* REQUIRED ACTION
The lines wanted are those in the data below that include "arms".

Records excerpted from a collection
========================================================================
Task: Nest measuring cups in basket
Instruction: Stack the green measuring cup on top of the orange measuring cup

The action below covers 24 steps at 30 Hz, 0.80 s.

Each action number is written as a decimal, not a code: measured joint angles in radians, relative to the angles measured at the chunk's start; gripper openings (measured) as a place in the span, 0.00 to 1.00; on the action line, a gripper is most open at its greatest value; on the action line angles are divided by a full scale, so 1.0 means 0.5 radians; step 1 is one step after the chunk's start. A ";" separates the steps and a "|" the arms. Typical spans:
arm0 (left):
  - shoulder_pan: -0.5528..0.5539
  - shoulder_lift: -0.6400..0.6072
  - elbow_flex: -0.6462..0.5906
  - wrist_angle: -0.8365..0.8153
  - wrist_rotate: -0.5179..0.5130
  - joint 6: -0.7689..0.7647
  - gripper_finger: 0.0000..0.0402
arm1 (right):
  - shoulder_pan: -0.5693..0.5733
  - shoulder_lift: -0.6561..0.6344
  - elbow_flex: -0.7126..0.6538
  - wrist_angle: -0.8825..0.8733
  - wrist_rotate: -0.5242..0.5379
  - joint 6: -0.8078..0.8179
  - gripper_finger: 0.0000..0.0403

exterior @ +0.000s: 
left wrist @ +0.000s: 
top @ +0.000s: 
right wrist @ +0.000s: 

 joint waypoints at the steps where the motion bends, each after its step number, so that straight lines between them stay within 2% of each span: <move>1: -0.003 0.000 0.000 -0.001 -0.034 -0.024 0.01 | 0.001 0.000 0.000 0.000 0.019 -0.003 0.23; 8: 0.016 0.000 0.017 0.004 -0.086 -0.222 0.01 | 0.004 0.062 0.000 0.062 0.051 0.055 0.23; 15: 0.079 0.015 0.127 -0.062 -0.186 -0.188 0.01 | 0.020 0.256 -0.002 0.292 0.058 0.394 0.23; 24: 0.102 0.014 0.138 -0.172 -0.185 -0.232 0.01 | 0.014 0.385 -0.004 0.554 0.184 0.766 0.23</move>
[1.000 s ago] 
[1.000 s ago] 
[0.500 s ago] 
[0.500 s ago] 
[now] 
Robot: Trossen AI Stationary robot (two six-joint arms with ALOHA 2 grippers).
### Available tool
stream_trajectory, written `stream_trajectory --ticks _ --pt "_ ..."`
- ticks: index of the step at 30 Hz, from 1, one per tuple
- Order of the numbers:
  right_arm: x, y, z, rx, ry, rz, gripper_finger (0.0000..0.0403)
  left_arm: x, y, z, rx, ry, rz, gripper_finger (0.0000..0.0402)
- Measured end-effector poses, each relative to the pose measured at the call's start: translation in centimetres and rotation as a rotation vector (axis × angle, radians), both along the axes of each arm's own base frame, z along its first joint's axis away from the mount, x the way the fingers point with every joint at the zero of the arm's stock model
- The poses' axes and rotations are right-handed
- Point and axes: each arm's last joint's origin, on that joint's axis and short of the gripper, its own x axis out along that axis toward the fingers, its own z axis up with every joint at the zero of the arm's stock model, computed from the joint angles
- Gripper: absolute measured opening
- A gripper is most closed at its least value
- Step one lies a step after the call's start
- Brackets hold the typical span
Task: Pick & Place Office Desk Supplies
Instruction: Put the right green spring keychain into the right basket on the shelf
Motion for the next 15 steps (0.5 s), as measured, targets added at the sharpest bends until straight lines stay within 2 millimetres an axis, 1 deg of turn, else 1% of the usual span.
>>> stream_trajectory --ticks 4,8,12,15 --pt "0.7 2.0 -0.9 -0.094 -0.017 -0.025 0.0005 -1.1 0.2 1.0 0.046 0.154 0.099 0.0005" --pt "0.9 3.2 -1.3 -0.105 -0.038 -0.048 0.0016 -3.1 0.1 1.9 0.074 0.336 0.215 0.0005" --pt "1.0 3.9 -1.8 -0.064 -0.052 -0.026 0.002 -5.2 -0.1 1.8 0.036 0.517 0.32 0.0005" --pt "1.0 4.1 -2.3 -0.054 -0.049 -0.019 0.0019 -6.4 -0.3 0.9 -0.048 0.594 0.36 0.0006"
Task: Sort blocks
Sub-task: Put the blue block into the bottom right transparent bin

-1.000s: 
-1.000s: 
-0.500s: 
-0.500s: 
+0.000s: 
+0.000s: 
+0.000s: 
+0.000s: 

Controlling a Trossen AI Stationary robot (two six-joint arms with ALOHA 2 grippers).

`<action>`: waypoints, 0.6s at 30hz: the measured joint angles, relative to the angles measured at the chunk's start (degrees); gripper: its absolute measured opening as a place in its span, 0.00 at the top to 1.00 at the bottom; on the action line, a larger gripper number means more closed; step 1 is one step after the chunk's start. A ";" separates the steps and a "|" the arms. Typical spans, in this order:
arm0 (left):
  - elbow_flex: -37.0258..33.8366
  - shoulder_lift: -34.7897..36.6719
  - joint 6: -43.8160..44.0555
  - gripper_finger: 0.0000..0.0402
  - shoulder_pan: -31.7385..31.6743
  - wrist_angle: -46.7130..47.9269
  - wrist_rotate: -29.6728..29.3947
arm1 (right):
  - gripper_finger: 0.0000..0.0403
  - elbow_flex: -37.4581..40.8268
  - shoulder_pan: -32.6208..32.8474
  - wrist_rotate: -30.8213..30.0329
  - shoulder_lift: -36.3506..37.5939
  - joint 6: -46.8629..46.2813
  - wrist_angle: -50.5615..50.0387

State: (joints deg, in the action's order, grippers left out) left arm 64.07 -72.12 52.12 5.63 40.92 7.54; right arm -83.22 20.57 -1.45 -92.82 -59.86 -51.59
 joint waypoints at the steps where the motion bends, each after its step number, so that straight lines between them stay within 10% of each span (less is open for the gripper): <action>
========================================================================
* WRITTEN REPLY
Each action number is written as a decimal, not a code: measured joint angles in radians, relative to the angles measured at the chunk's start; gripper openings (measured) as a place in the span, 0.00 to 1.00; on the action line, a gripper is most open at its greatest value; on the action line angles are divided by a full scale, so 1.0 means 0.5 radians; step 1 is one step after the chunk's start. A ";" separates the steps and a "|" the arms. Typical spans:
Robot: Trossen AI Stationary robot (two six-joint arms with ALOHA 2 grippers).
Controlling a Trossen AI Stationary robot (two six-joint arms with ALOHA 2 grippers).
`<action>`: waypoints, 0.6s at 30hz: the measured joint angles, relative to the angles measured at the chunk's start (degrees); gripper: its absolute measured opening as a place in its span, 0.00 at the top to 1.00 at the bottom; on the action line, a larger gripper number means more closed; step 1 is one step after the chunk's start. A ";" separates the steps and a "|" the arms. Typical spans, in this order:

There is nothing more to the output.